● **The task**
How many lines of these entries hold the string "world"? Reply with the number alone.

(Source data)
"""

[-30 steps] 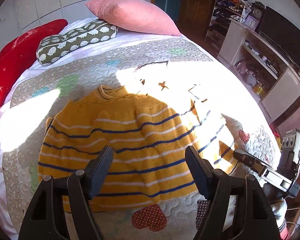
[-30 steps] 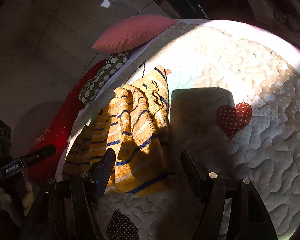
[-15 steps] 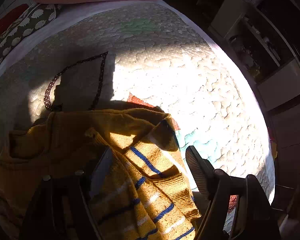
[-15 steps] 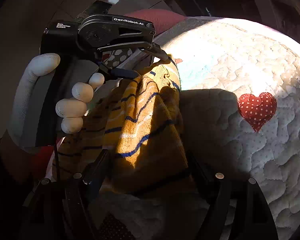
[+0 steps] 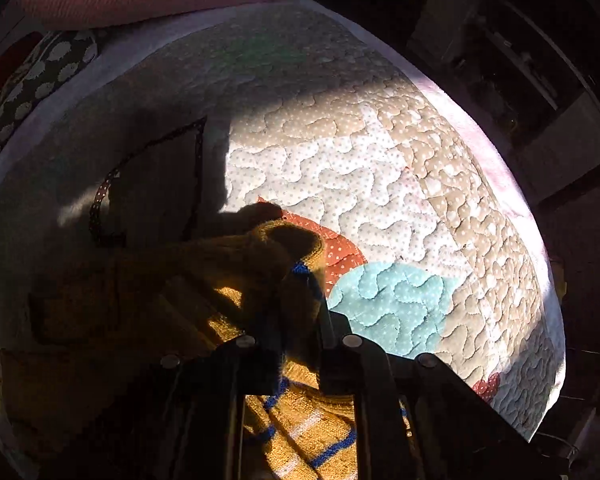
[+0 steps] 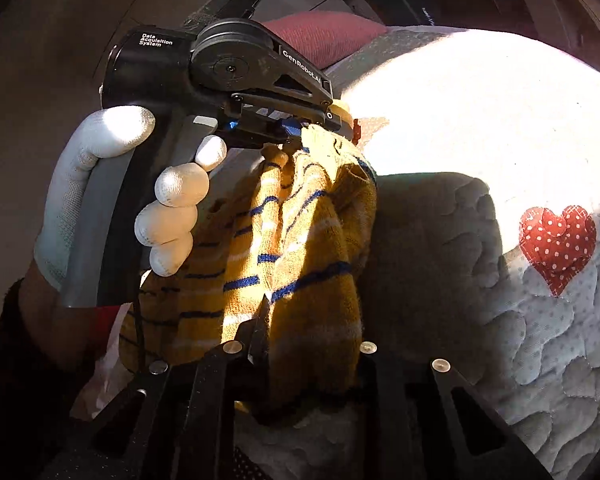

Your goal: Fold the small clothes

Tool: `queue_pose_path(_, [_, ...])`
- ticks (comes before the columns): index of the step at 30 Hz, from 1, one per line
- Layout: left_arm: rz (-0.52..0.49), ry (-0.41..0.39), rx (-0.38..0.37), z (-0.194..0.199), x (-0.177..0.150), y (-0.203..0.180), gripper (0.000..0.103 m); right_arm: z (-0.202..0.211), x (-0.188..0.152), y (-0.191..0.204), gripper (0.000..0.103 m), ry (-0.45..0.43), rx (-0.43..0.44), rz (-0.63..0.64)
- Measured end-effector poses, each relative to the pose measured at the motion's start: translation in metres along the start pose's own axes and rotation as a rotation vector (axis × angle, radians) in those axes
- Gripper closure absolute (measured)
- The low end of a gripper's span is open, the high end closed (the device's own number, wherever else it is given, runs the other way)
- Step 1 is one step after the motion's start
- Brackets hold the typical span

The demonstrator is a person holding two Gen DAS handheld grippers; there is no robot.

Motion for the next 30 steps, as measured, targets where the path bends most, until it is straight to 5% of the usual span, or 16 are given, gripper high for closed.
queue_pose_path(7, [0.117,-0.221,-0.188,0.128,-0.015,0.065,0.092,0.020,0.018,0.094,0.080,-0.023,0.078,0.169])
queue_pose_path(13, [0.240,-0.360,-0.202,0.214,-0.051,0.166,0.092,-0.010,-0.016,0.214,0.080,0.094,0.192,0.351])
queue_pose_path(17, [0.367,-0.383,-0.171,0.227,-0.094,0.240,0.091,-0.055,-0.057,0.270,0.080,0.183,0.180,0.490])
queue_pose_path(22, [0.537,-0.384,-0.163,0.215,-0.137,0.312,0.085,-0.094,-0.098,0.291,0.064,0.229,0.109,0.621])
queue_pose_path(24, [0.586,-0.429,-0.207,0.226,-0.153,0.323,0.073,-0.089,-0.100,0.297,0.047,0.216,0.114,0.643])
queue_pose_path(26, [0.608,-0.486,-0.229,0.242,-0.174,0.327,0.051,-0.076,-0.103,0.301,0.044,0.209,0.115,0.673])
queue_pose_path(30, [0.613,-0.531,-0.212,0.256,-0.198,0.332,0.051,-0.036,-0.091,0.300,0.044,0.179,0.158,0.713])
Point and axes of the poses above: each gripper's, at about its wrist camera, not at the fingertips, and z roughly against the way its jaws point, y to its left, x to its top, the point moved 9 cm from there along -z, roughly the way its jaws point, and after that the axes turned 15 degrees about -x, right-handed, at the moved point
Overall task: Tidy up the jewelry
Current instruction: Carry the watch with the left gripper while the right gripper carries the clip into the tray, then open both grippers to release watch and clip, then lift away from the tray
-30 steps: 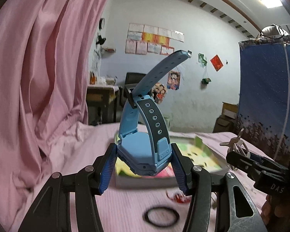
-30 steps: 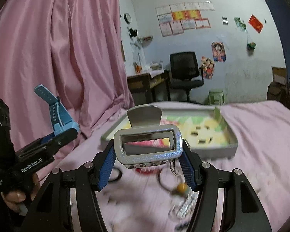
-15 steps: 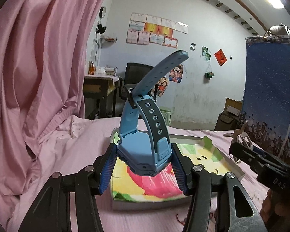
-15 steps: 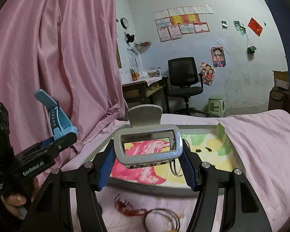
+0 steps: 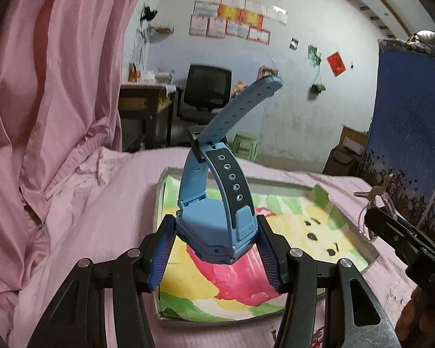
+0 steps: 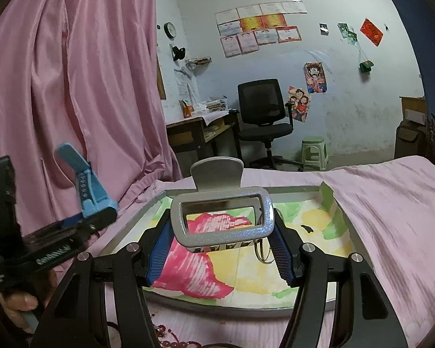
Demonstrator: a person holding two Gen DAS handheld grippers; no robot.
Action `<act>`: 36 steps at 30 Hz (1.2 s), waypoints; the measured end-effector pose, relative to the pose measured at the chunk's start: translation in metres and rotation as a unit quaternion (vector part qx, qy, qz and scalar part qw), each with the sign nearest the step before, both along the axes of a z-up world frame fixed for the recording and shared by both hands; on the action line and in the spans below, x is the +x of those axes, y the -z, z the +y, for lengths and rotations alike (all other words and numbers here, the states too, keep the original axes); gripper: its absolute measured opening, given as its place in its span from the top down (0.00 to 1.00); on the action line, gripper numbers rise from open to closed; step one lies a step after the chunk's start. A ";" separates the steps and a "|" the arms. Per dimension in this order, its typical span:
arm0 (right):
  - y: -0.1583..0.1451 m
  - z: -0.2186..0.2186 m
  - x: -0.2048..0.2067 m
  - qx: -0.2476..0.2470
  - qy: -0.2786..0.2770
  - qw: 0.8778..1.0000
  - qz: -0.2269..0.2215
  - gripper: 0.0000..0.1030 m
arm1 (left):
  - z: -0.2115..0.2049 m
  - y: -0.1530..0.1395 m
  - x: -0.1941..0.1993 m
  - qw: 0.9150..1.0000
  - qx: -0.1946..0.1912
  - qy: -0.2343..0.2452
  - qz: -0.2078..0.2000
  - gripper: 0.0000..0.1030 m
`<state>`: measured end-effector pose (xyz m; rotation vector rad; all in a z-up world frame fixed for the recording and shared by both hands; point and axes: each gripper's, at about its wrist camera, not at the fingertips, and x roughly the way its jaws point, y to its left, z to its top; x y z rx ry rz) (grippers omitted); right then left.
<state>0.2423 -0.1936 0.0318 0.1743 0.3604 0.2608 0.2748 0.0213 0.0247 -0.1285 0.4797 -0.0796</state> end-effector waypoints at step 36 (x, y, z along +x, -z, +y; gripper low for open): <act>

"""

● **Answer for the task**
2